I am trying to perform the following operation on pyspark.sql.dataframe
from pyspark.sql.functions import sum as spark_sum
df = spark.createDataFrame([
('a', 1.0, 1.0), ('a',1.0, 0.2), ('b', 1.0, 1.0),
('c' ,1.0, 0.5), ('d', 0.55, 1.0),('e', 1.0, 1.0)
])
>>> df.show()
+---+----+---+
| _1| _2| _3|
+---+----+---+
| a| 1.0|1.0|
| a| 1.0|0.2|
| b| 1.0|1.0|
| c| 1.0|0.5|
| d|0.55|1.0|
| e| 1.0|1.0|
+---+----+---+
Then, I am trying to do the following operation.
1) Select the rows when column df[_2] > df[_3]
2) For each row of selected from above, multiply df[_2] * df[_3], then take their sum
3) divide the result from above by the sum of column of df[_3]
Here is what I did:
>>> filter_df = df.where(df['_2'] > df['_3'])
>>> filter_df.show()
+---+---+---+
| _1| _2| _3|
+---+---+---+
| a|1.0|0.2|
| c|1.0|0.5|
+---+---+---+
>>> result = spark_sum(filter_df['_2'] * filter_df['_3'])
/ spark_sum(filter_df['_3'])
>>> df.select(result).show()
+--------------------------+
|(sum((_2 * _3)) / sum(_3))|
+--------------------------+
| 0.9042553191489361|
+--------------------------+
But the answer should be (1.0 * 0.2 + 1.0 * 0.5) / (0.2+0.5) = 1.0
This is not correct. What??
It seems to me that such operation only taken on the original df, but not the filter_df. WTF?

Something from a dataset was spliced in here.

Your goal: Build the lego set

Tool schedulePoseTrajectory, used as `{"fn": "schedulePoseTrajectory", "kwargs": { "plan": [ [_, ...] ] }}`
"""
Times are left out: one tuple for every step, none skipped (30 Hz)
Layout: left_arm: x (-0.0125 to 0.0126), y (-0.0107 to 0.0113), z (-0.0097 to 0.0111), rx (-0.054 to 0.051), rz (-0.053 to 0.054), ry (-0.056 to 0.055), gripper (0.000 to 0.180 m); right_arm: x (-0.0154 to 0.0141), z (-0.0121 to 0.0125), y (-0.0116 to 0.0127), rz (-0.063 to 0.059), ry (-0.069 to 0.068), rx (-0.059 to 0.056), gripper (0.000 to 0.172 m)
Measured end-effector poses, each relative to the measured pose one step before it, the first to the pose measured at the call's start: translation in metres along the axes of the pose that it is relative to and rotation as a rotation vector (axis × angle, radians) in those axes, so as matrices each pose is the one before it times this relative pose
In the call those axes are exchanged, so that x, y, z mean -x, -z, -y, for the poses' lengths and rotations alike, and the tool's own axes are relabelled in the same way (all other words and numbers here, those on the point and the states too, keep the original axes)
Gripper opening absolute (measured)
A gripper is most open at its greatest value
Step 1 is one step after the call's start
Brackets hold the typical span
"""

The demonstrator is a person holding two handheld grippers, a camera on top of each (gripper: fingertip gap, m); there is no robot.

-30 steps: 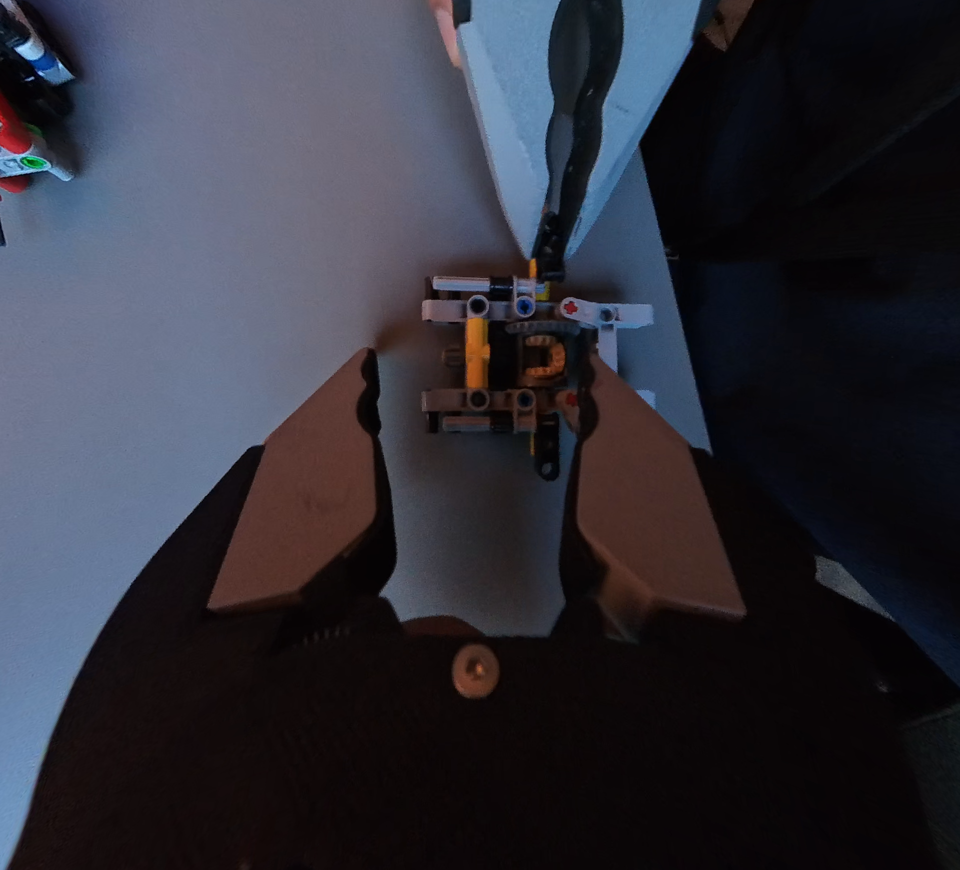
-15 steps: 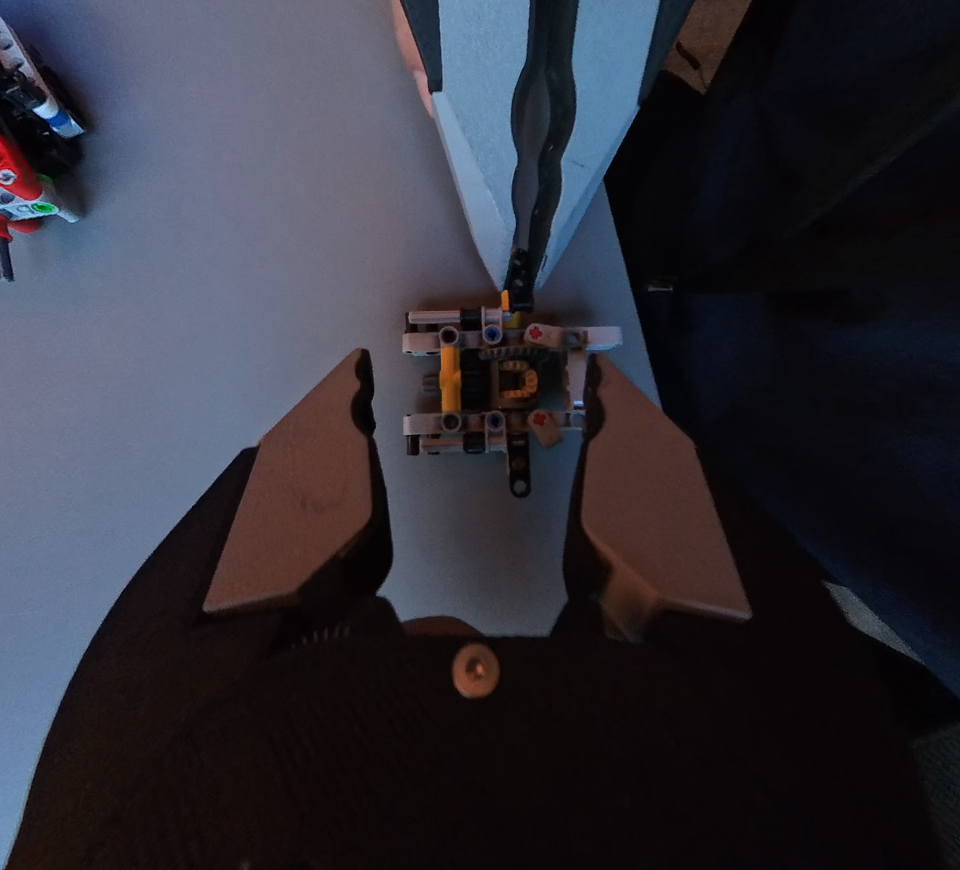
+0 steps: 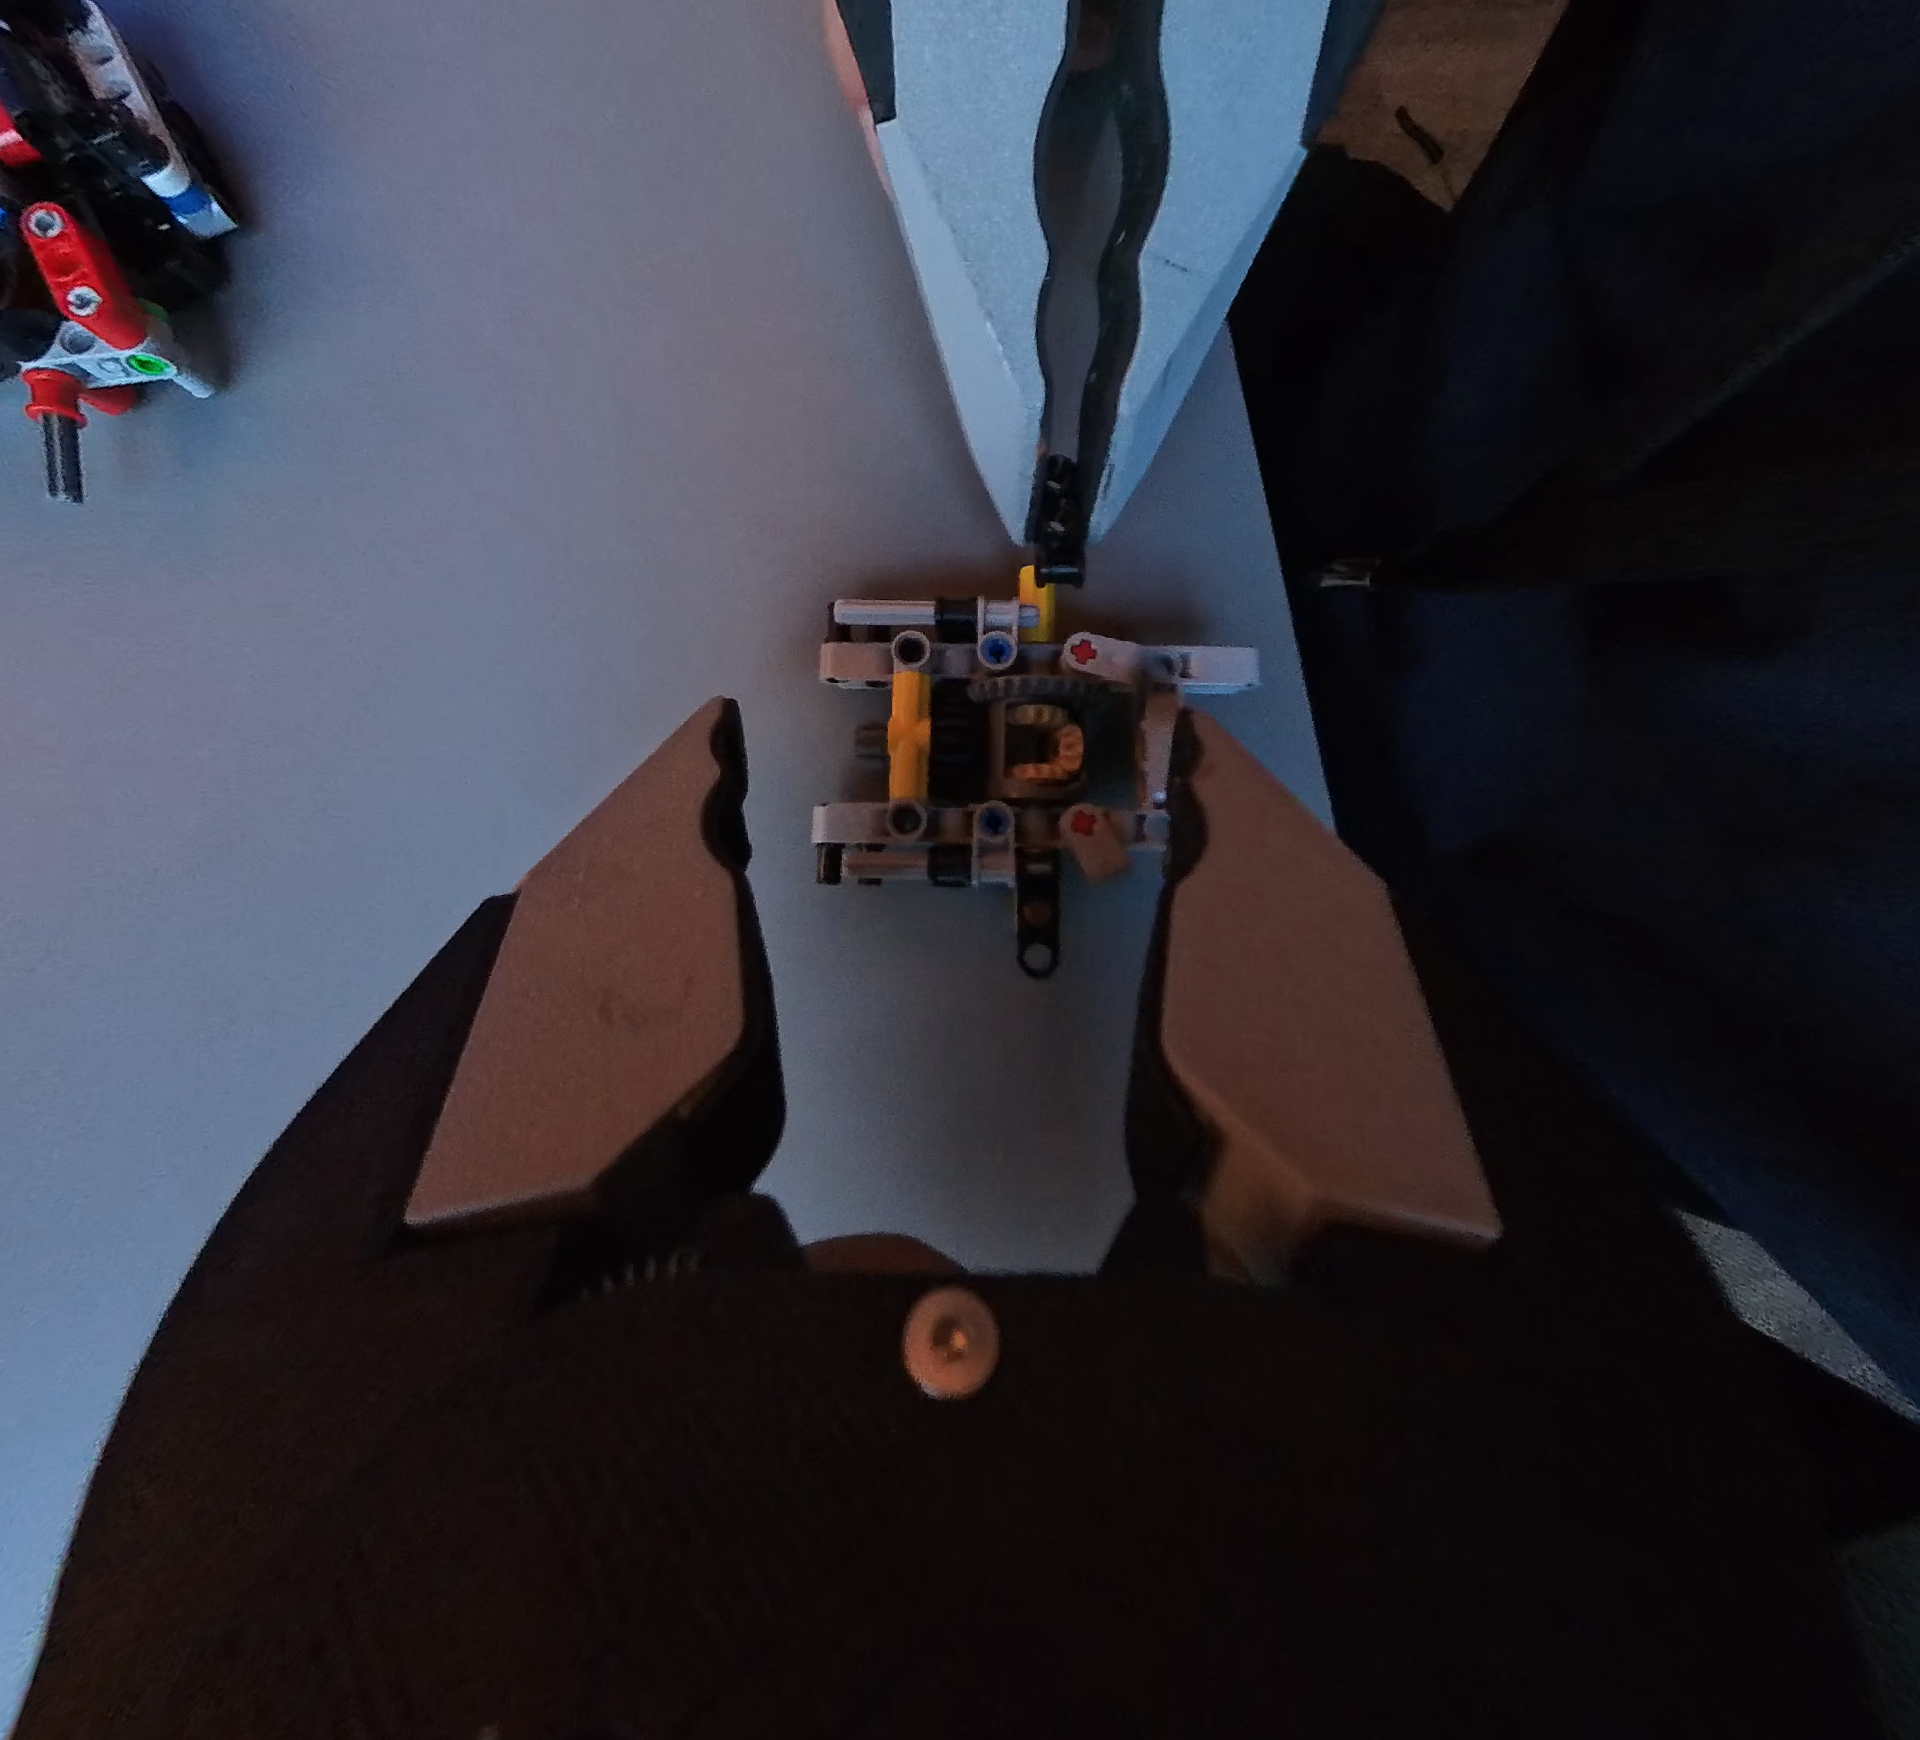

You need to call it in filter_df.
>>> result = spark_sum(filter_df['_2'] * filter_df['_3'])
/ spark_sum(filter_df['_3'])
This is a transformation function which returns a column and gets applied on dataframe we apply it (lazy evaluation). Sum is an aggregate function and when called without any groups, it applies on whole dataset.
>>> filter_df.select(result).show()
+--------------------------+
|(sum((_2 * _3)) / sum(_3))|
+--------------------------+
| 1.0|
+--------------------------+